02 | Funded Project
The role of NKT cells in the endogenous anti-glioblastoma immune response initiated by CAR-NK cell therapy
Funding Period: 01.01.2026 – 31.12.2027
Project Leader: Dr. Michael Burger
University Cancer Center Frankfurt am Main
Project Description
Glioblastoma cells inhibit the activity of the immune system by producing immunosuppressive molecules such as PD-1 ligand. During the previous funding period, we already have demonstrated that this mechanism, which is detrimental for glioblastoma therapy, can be overcome by infecting tumor cells with a viral system derived from human adeno-associated viruses (HER2-AAV). After infection of the tumor with HER2-AAVs, antibody fragments (so-called checkpoint inhibitors) are produced locally, releasing the blockade of the immune response. This significantly enhanced the effectiveness of natural killer cells targeted against glioblastoma cells (CAR-NK cells), due to an improvement of the endogenous immune response against glioblastoma cells triggered by CAR-NK cell therapy. This is an effect that is crucial for long-term tumor control.
Laboratory experiments hinted to an increase of natural killer T cells (NKT cells) by the combination therapy with checkpoint inhibition and CAR-NK cells. In the immune system, NKT cells are responsible for the defense against lipid antigens. We also observed an increase in NKT cells in tumor tissue derived from patients who were treated with the combination of CAR-NK cell therapy and a checkpoint inhibition as part of the ongoing CAR2BRAIN study.

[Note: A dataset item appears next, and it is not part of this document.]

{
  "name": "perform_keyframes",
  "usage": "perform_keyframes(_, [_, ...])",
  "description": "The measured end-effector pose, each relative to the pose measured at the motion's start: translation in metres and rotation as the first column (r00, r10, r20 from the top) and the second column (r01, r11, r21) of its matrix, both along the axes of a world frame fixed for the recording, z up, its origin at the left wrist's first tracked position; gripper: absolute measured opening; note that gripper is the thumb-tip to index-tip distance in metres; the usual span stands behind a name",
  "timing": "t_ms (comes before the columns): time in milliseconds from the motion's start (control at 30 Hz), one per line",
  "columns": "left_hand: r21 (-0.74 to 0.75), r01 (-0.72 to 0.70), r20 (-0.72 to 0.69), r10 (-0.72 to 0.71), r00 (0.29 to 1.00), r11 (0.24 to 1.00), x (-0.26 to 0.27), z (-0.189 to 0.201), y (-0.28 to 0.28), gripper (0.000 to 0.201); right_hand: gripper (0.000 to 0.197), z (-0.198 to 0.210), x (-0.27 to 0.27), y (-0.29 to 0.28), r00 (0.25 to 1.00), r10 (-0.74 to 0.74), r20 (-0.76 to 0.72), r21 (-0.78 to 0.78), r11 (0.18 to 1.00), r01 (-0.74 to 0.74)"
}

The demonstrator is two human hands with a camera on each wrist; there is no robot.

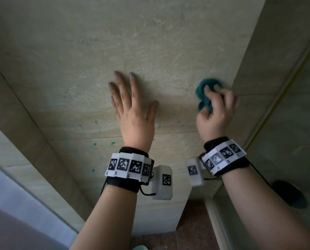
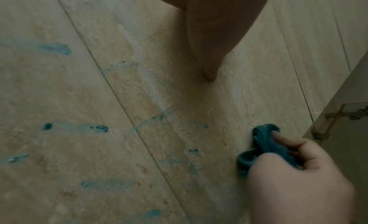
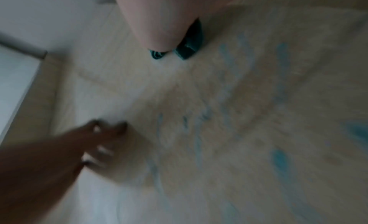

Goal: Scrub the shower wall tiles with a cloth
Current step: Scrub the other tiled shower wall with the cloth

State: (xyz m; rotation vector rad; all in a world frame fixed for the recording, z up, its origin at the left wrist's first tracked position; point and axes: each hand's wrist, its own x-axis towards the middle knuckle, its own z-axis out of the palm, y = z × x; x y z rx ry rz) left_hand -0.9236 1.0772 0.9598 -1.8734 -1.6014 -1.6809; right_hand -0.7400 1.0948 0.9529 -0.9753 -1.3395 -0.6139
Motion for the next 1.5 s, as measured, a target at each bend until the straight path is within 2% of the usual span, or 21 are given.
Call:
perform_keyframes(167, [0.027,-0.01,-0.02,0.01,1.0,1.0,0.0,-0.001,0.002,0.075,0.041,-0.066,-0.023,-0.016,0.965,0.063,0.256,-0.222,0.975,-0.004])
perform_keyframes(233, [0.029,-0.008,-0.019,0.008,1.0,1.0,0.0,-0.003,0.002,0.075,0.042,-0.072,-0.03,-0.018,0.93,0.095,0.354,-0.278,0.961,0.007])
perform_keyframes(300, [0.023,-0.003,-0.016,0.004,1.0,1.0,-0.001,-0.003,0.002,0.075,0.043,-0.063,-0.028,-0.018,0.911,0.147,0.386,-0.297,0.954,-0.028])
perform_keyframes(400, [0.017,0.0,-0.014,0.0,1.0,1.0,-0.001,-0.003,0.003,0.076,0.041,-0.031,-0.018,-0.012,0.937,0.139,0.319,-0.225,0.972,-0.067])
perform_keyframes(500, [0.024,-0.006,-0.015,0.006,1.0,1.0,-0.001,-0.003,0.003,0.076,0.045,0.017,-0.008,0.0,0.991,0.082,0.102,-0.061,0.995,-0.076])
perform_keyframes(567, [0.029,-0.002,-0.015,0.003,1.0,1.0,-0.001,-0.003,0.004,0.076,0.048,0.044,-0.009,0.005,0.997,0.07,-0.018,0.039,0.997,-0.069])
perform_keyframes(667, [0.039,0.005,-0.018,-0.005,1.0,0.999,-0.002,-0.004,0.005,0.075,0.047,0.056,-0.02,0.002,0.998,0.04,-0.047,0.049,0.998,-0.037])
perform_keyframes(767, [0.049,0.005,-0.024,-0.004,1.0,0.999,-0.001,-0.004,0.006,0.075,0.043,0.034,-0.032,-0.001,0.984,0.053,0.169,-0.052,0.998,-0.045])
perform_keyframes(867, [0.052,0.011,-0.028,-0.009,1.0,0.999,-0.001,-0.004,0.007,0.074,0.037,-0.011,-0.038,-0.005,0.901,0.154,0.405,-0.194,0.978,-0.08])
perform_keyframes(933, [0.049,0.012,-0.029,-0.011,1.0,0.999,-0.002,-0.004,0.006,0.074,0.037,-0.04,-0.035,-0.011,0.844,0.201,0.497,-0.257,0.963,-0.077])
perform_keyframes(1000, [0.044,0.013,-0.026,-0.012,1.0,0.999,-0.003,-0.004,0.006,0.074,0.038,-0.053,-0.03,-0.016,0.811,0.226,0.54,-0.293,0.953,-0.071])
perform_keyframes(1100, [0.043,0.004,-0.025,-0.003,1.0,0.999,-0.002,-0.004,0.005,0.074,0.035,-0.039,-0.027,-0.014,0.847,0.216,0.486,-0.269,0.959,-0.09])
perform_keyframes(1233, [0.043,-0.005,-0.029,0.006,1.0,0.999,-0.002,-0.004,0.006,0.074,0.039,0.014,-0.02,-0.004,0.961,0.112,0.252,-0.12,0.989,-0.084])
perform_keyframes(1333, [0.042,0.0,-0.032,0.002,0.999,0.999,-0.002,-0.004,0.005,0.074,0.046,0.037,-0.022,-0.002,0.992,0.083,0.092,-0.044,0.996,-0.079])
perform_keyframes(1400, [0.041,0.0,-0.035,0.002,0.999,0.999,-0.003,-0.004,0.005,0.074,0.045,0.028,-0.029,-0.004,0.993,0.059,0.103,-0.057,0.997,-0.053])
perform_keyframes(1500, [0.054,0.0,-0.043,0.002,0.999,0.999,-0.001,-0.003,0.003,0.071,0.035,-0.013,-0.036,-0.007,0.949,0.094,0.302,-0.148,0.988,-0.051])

In the current funding period, we therefore aim to investigate the role of NKT cells in the endogenous anti-tumor immune response induced by combination therapy with CAR-NK cells and checkpoint inhibition. First, the mechanisms leading to activation of NKT cells will be characterized in detail. Subsequently, strategies will be developed to enhance the desired anti-tumor activity of these cells (Fig. 1). The practical relevance of the laboratory findings for patients will additionally be assessed by analysing tumor material from study participants of the CAR2BRAIN trial.
The overarching goal of this research project is to improve the effectiveness of glioblastoma therapies through a rational combination of cellular immunotherapies and immunomodulators.
Funding of this project by the Anni Hofmann Foundation is therefore an important contribution to the development of innovative approaches for glioblastoma immunotherapies.